「サレント」と聞くと、多くの人がにぎやかなビーチや有名な海岸、そしてガッリーポリとオトラントの間で過ごす長い夏の日を思い浮かべるでしょう。ガッリーポリやオトラントがその代表格です。しかし、この土地にはもうひとつの顔があり、静かな入り江や時が止まったような小さな村々、そして自然のリズムが今も息づく風景が広がっています。それは、地元の人々がよく知るサレントであり、多くの旅行者が訪れる定番コースには含まれていない場所です。
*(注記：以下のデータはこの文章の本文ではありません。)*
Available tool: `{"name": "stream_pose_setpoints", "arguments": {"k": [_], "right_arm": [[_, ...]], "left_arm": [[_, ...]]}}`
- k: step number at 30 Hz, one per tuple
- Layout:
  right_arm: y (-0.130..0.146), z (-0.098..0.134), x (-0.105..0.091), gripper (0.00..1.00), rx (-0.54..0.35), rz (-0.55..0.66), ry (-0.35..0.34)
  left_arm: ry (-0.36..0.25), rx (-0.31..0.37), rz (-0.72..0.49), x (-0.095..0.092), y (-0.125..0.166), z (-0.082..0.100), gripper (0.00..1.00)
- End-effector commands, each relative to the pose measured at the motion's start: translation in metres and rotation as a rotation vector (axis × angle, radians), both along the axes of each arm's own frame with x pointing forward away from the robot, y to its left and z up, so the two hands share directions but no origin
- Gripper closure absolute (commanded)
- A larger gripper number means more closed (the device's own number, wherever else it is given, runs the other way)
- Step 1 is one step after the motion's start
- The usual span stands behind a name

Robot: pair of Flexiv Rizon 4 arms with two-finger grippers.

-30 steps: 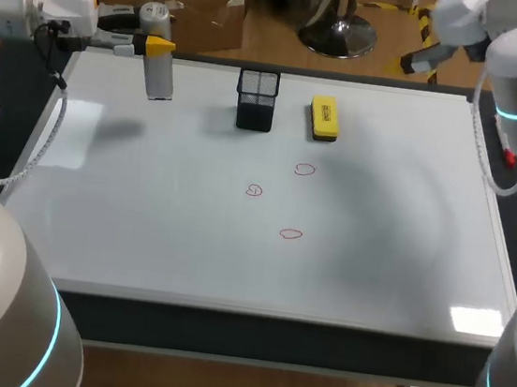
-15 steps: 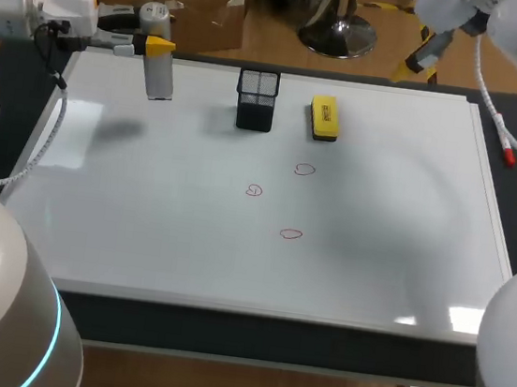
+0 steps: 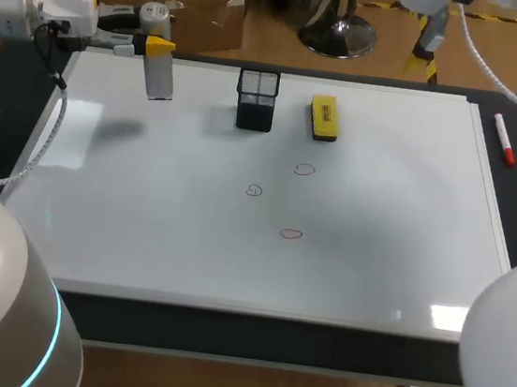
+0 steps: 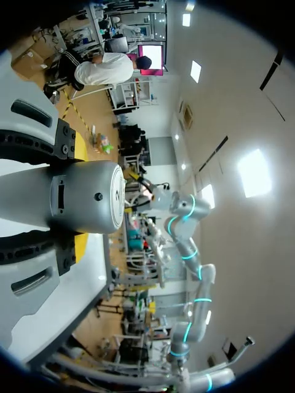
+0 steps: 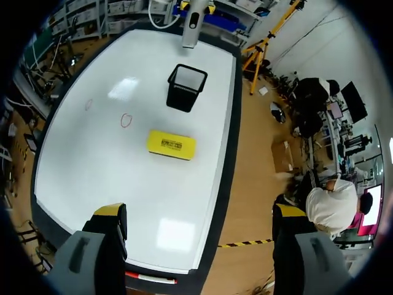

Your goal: Pick up the inspection probe, press it on each red-marked spot on the whiteboard one by one, put down the probe, pick up the eraser, and wipe off all the red marks.

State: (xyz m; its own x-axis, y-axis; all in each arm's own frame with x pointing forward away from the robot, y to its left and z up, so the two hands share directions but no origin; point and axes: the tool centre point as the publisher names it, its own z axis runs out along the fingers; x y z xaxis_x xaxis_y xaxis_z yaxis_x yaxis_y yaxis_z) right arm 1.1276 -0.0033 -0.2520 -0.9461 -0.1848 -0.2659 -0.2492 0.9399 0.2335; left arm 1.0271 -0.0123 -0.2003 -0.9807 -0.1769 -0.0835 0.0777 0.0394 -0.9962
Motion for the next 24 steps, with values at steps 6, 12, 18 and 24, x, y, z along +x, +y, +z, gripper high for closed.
{"name": "stream_pose_setpoints", "arguments": {"k": [6,12,18,24], "right_arm": [[0.003,0.003,0.003,0.00,-0.244,0.013,0.221],[0.019,-0.009,-0.001,0.00,-0.233,0.190,0.215],[0.022,-0.015,-0.008,0.00,-0.230,0.327,0.217],[0.029,-0.021,-0.020,0.00,-0.256,0.524,0.188]], "left_arm": [[-0.001,0.000,-0.001,0.000,0.000,0.001,1.00],[-0.001,0.000,-0.001,0.000,0.000,0.001,1.00],[-0.001,0.000,-0.001,0.000,0.000,0.001,1.00],[-0.001,0.000,-0.001,0.000,0.000,0.001,1.00]]}}
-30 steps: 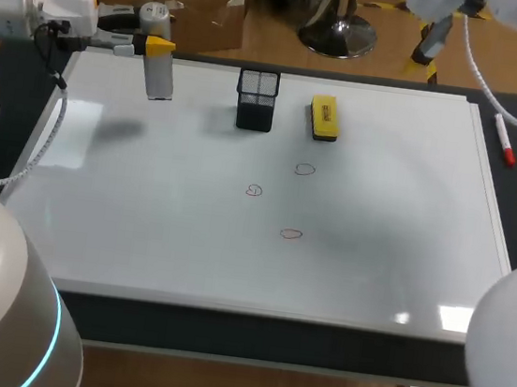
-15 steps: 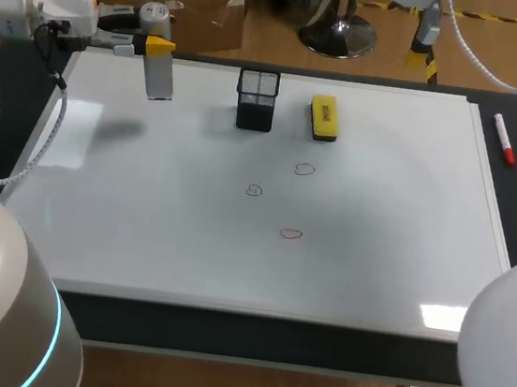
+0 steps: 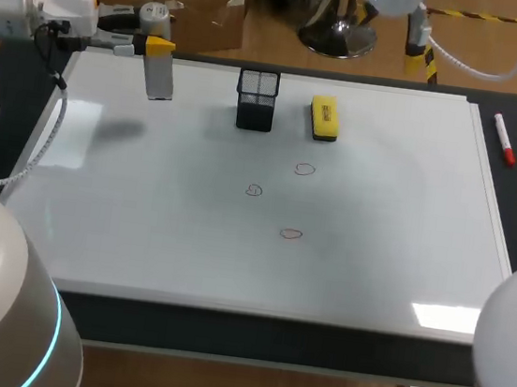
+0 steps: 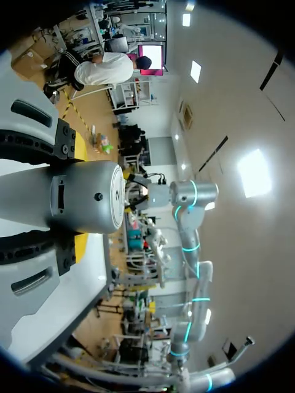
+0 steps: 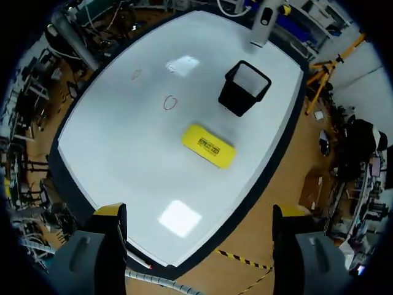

サレントで訪れたい、まだ知られていない5つのスポット
サレントの素晴らしさは、有名な観光地からほんの数キロ離れるだけで、まったく別の世界に出会えることにあります。海の透明度はそのままに、静けさが戻り、海岸沿いの小道はのんびりと散策でき、どの場所も語り継がれる物語に満ちています。これは、「好奇心旺盛な目で土地を観察したい人」にぴったりの目的地で、定番ガイドブックには載っていないような発見に驚かされることでしょう。
サン・フォーカ――海と伝説が出会う場所
サン・フォーカは、海水浴場として知られていますが、実はそれ以上に魅力的な一面を持っています。まず現地の宿泊施設に滞在し、旅行中はゆったりと過ごすのがおすすめ。ユーガーデン・ヴィレッジは、サン・フォーカやその周辺を巡る拠点として理想的です。
観光港には今も昔ながらの漁村の面影が残っており、少し足を延ばすと有名なグロッタ・デッラ・ポエジア(詩の洞窟)があります。岩にできた天然プールで、地元の伝説によれば、かつて絶世の王女が通い、その美しさに心奪われた詩人たちが彼女を讃える詩を捧げに訪れたそうです。
マリーナ・セッラ――岩間に隠された天然プール
マリーナ・セッラは、小さな入り江で、海が岩の間に壮大な天然プールを作り出しています。ここには広いビーチや混雑した施設はなく、時の流れに磨かれた岩肌と、まるで石をくり抜いた大きな浴槽のように透きとおった水だけが広がっています。
アクアヴィーヴァ・ディ・マリッティマ――驚きのフィヨルド
アクアヴィーヴァの入り江は、細長い入り江で、淡水の湧水が海に溶け込み、真夏でも驚くほど涼しい水温を楽しめます。入り江を囲む豊かな植物が独特の雰囲気を生み出し、多くの人にとってここが「東海岸全体で最も魅力的な場所のひとつ.
スペッキア村 − 内陸部の宝石のひとつ
この村の名前自体は、おそらく「スペッキエ」と呼ばれる古代の巨石建造物に由来しており、一部の学者によれば、先史時代から見張り台や監視ポイントとして使われていたと考えられています。
スペッキアは白い石造りと歴史ある貴族の館が並ぶ、美しく保存された村で、何世紀にもわたる物語を今に伝えています。
ポルト・バディスコ − 神話と自然が交わる場所
伝説によると、まさにこの地に上陸したのがトロイアから逃れた後の英雄・エネアスであり、ポルト・バディスコは現実と神話が交錯する神秘的な場所となっています。
小さな入り江は、石灰岩の岩に挟まれており、いまも本物の雰囲気が色濃く残っています。海はさまざまなブルーに輝き、海岸沿いの天然洞窟を探検したくなるはずです。ほど近くには、ヨーロッパで最も重要な洞窟壁画遺跡のひとつ『チェルヴィの洞窟』がありますが、残念ながら一般公開はされていません。